**REQUIRED ACTION**
Your output should be the entries below, from the first line up to and including the line with "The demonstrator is", reproduced exactly and with no other lines.

**DATASET ENTRIES**
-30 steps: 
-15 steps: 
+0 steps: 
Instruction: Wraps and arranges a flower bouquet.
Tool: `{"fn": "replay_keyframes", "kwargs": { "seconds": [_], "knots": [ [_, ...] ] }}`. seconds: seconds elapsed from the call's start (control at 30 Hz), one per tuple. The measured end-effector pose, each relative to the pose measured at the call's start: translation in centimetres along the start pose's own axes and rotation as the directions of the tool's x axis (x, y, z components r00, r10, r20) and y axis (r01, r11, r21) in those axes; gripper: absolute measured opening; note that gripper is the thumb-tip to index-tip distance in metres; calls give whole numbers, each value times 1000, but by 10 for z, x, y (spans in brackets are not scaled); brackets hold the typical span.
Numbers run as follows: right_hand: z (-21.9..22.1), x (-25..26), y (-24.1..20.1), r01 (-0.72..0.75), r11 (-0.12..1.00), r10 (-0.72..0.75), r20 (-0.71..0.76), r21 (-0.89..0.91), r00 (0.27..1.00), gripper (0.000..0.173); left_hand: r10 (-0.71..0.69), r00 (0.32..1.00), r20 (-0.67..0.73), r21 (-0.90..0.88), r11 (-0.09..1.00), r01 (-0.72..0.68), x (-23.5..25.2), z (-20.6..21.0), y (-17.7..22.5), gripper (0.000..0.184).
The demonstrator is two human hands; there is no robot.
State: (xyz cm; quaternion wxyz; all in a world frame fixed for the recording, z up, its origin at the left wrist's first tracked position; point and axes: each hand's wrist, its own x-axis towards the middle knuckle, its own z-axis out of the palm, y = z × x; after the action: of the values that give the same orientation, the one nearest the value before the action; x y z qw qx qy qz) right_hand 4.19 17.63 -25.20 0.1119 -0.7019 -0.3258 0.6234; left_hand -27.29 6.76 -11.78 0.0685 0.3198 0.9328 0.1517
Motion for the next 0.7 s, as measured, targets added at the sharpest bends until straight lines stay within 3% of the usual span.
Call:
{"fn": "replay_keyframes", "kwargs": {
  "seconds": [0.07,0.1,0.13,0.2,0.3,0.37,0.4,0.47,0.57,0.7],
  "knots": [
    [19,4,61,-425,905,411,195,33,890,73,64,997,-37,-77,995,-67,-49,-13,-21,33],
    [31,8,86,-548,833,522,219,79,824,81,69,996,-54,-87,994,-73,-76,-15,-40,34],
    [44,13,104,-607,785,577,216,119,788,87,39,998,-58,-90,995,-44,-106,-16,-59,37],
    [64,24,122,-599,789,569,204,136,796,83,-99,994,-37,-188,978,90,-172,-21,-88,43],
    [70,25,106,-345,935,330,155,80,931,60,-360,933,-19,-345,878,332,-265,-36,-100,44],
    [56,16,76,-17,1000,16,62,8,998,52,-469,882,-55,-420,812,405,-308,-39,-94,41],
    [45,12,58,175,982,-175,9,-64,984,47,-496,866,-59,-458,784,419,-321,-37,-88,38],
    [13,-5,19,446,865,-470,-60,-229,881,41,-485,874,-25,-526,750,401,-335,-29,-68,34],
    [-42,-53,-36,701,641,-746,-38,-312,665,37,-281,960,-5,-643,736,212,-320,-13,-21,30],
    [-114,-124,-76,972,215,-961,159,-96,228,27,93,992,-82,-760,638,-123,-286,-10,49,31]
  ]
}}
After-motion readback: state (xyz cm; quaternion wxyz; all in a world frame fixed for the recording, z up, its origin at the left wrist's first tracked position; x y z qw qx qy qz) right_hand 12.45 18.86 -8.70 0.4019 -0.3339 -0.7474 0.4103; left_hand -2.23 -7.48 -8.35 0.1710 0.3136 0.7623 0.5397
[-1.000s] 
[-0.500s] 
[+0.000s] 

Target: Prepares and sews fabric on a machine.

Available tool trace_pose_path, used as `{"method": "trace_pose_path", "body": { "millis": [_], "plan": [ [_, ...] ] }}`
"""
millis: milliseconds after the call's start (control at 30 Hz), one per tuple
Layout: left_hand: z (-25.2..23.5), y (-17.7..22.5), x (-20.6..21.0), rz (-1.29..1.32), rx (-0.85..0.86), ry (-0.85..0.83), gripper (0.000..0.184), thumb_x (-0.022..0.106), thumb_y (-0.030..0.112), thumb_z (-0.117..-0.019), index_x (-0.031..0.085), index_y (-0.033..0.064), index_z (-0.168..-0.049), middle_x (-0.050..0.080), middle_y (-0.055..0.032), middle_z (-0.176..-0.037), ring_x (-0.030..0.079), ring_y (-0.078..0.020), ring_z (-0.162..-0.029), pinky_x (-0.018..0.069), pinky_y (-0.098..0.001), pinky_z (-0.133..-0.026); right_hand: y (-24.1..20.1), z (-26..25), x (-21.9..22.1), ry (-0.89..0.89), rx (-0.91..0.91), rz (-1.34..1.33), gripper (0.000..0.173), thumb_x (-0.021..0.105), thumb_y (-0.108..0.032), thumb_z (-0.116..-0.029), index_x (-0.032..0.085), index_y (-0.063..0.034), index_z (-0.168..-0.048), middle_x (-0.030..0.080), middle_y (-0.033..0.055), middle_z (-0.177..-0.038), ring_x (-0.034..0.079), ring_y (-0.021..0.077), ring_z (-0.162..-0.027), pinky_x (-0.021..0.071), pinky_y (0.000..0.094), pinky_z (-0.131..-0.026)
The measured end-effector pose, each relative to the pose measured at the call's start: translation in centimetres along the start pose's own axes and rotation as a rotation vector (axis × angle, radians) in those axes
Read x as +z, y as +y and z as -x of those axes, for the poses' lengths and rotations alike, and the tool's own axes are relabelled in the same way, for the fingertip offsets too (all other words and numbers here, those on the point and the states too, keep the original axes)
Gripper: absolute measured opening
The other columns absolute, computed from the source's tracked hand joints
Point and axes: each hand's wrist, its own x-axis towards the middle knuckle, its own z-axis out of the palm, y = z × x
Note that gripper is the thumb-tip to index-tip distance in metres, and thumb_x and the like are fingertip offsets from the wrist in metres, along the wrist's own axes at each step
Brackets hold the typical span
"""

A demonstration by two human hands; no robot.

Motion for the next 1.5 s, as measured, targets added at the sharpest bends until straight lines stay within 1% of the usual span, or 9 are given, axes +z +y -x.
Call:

**WRITTEN ANSWER**
-30 steps: 
-15 steps: 
+0 steps: 
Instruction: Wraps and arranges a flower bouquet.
Tool: `{"fn": "replay_keyframes", "kwargs": { "seconds": [_], "knots": [ [_, ...] ] }}`. seconds: seconds elapsed from the call's start (control at 30 Hz), one per tuple. The measured end-effector pose, each relative to the pose measured at the call's start: translation in centimetres along the start pose's own axes and rotation as the directions of the tool's x axis (x, y, z components r00, r10, r20) and y axis (r01, r11, r21) in those axes; gripper: absolute measured opening; note that gripper is the thumb-tip to index-tip distance in metres; calls give whole numbers, each value times 1000, but by 10 for z, x, y (spans in brackets are not scaled); brackets hold the typical span.
Numbers run as follows: right_hand: z (-21.9..22.1), x (-25..26), y (-24.1..20.1), r01 (-0.72..0.75), r11 (-0.12..1.00), r10 (-0.72..0.75), r20 (-0.71..0.76), r21 (-0.89..0.91), r00 (0.27..1.00), gripper (0.000..0.173); left_hand: r10 (-0.71..0.69), r00 (0.32..1.00), r20 (-0.67..0.73), r21 (-0.90..0.88), r11 (-0.09..1.00), r01 (-0.72..0.68), x (-23.5..25.2), z (-20.6..21.0), y (-17.7..22.5), gripper (0.000..0.184).
The demonstrator is two human hands; there is no robot.

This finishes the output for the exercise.